3.2. Coding of images


  • To create a new image annotation, pull up a rectangle around the image section you want to annotate, by clicking and dragging with the mouse pointer. Then select a code just as when coding text.

    You can create as many annotations on one image as you want, and their rectangles can intersect and contain one another.

  • To edit an existing image annotation, hover over the rectangle that represents the annotation to edit, then click the pen icon :pencil2: in the popover that will appear. Remove the existing code and select a new one. It is not possible to edit the size and position of the associated image selection; in that case, you’d have to delete and re-create the annotation with a different image section.

  • To delete an existing image annotation, hover over the rectangle that represents the annotation to delete, then click the cross icon :heavy_multiplication_x: in the popover that will appear.

3.3. Coding of videos

How to code a video. In the coding interface, you will see a link “See annotations / add annotations” below each video that can be coded. Click on it to go to the video coding interface, then click the top-left play button in the video to start it. Then:

  • To create a new video annotation:

    1. Wait for the position in the video where you want to start your annotation.

    2. Click the “New Annotation” button in the player’s toolbar. The player will pause and a popover window will appear.

    3. Enter a tag just as when coding text.

    4. Move the yellow triangle markers to adjust start and end position of your annotation. Note that annotations in edit mode are shown in yellow, and only then the markers can be moved.

    5. Click “Save”.

  • To view existing annotations:

    1. Click on the “Show Annotations” button. Bars will appear as overlay on the video, representing annotations with their start and end times. They appear as a stack in the order they were created, with the newest at the top and one annotation per row. Timestamps in the right corners indicate the creation times of the top and bottom visible annotations.

    2. Hover over the bars to see information about each annotation.

    3. Click on a bar to play the part of the video to which the respective annotation belongs.

  • To filter existing annotations by video time range in cases where the list is otherwise too long to work with:

    1. Click on the “Show Annotations” button. Again, bars represent annotations.

    2. Move the orange triangles in the top left and right corners to define the time range of the video slider that should be used as a filter to show annotations.

    3. Now, only the annotations that at least partially overlap with the selected time range are shown.

  • To edit an existing video annotation:

    1. Click on the “Show Annotations” button. Bars will appear as overlay on the video, representing annotations with their start and end times.

    2. Hover over the bars to show the popover window with information about the annotation.

      (You can also click on one such annotation to play its associated video snippet, and then hover over the bar in its new position near the video player timeline. The same popover with information will show.)

    3. Move the cursor into this popover window and click the pen icon :pencil2: that will appear.

    4. You can now remove the annotation’s code and add a new one, and also adjust the start and end position by moving the yellow triangles.

    5. Click “Save”.

  • To delete an existing video annotation, proceed as for editing an annotation but click on the cross icon :heavy_multiplication_x: instead of the pen icon.

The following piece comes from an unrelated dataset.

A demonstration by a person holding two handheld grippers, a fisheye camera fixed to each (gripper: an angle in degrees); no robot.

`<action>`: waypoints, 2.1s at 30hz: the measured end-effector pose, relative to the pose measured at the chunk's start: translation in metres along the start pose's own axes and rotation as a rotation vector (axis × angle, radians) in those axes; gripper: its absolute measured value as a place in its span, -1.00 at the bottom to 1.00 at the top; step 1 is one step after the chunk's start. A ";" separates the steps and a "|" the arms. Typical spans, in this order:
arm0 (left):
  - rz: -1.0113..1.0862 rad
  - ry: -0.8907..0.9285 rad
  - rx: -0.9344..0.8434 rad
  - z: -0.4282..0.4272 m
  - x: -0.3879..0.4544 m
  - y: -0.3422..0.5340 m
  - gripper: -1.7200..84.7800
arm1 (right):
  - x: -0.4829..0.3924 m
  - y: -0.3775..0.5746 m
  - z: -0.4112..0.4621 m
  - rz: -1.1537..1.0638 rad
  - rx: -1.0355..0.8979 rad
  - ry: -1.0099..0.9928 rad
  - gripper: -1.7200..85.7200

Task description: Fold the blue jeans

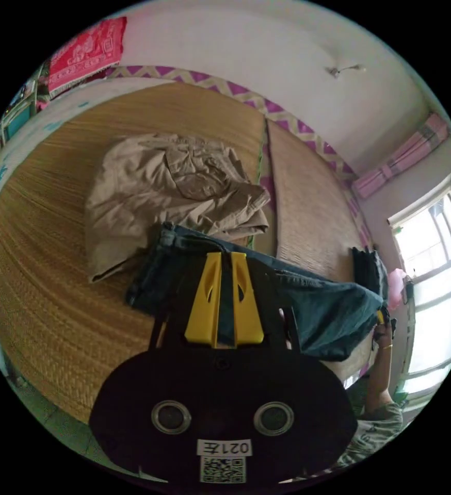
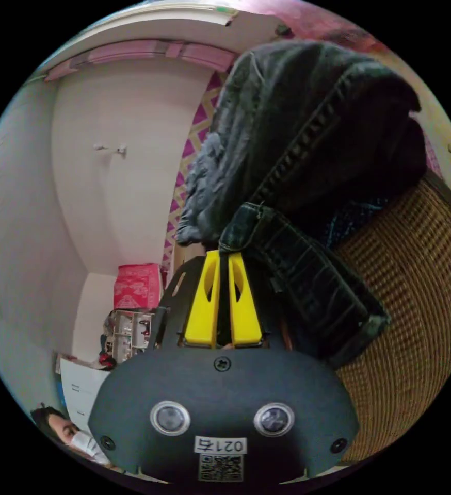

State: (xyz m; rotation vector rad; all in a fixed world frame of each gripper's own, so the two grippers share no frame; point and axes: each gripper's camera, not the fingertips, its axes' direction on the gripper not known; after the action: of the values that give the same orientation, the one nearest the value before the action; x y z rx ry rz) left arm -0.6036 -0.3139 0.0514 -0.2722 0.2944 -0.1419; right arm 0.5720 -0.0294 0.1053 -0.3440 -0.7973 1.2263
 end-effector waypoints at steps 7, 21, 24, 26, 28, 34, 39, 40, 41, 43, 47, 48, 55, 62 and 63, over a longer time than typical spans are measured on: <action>0.181 -0.064 0.092 -0.010 0.011 0.016 -0.84 | -0.016 0.078 0.001 -0.310 -0.092 -0.077 -0.84; 0.443 -0.146 -0.003 0.029 0.050 0.075 -0.90 | -0.061 0.445 0.218 -1.368 -0.682 0.496 -0.97; 0.437 -0.149 -0.008 0.027 0.047 0.075 -0.94 | -0.045 0.495 0.226 -1.472 -0.657 0.589 -0.98; 0.430 -0.172 0.003 0.024 0.046 0.077 -0.95 | -0.037 0.519 0.232 -1.540 -0.599 0.646 -0.98; 0.348 -0.237 0.055 0.014 0.036 0.080 -0.97 | -0.029 0.534 0.237 -1.569 -0.569 0.677 -0.98; -0.026 0.018 0.170 -0.022 -0.031 0.099 -0.82 | -0.011 0.542 0.247 -1.513 -0.570 0.631 -0.98; -0.291 0.229 0.121 0.002 -0.061 0.110 -0.67 | -0.001 0.543 0.253 -1.479 -0.580 0.614 -0.97; -0.310 0.224 0.122 0.003 -0.062 0.111 -0.67 | 0.000 0.543 0.254 -1.473 -0.579 0.611 -0.97; -0.328 0.223 0.131 0.005 -0.063 0.110 -0.68 | 0.002 0.541 0.254 -1.461 -0.577 0.605 -0.97; -0.344 0.193 0.142 0.008 -0.062 0.108 -0.70 | 0.004 0.538 0.255 -1.437 -0.580 0.596 -0.97; -0.372 0.174 0.178 0.015 -0.062 0.102 -0.76 | 0.007 0.526 0.256 -1.382 -0.596 0.570 -0.97; -0.395 0.202 0.197 0.018 -0.063 0.103 -0.78 | 0.009 0.522 0.255 -1.371 -0.594 0.561 -0.97; -0.344 0.389 0.358 0.005 -0.047 0.127 -0.96 | 0.008 0.510 0.251 -1.370 -0.555 0.571 -0.97; 0.125 0.166 0.490 -0.082 0.147 0.142 -0.98 | 0.001 0.427 0.173 -1.065 -0.407 0.343 -0.86; 0.219 0.130 0.506 -0.089 0.191 0.150 -0.98 | 0.005 0.416 0.154 -1.035 -0.359 0.348 -0.86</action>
State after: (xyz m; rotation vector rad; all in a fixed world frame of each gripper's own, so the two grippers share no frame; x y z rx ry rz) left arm -0.4348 -0.2261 -0.1242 0.2714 0.4038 -0.0143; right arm 0.1729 0.0855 -0.0500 -0.3487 -0.7293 0.0467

Types of videos. Videos can be added to Discourse in several ways, and the process to code them is different due to legal and technical reasons:

  • Videos uploaded to Discourse. When a user uploads a video as .mp4 file while creating a Discourse post, it will be shown in the browser’s default player embedded into the post. Such videos can be coded directly. Currently, the upload file size limit is 100 MiB to keep our backups manageable – so, choose your MP4 video quality and encoding well!

  • Videos uploaded elsewhere and referenced as a file. Instead of uploading a video directly to edgeryders.eu, you can also upload it to a different platform like Imgur as long as that platform provides a direct link to the uploaded .mp4 file. When placing such a link on its own line in a Discourse post, it will result in an embedded video as well, and such a video can also be coded directly.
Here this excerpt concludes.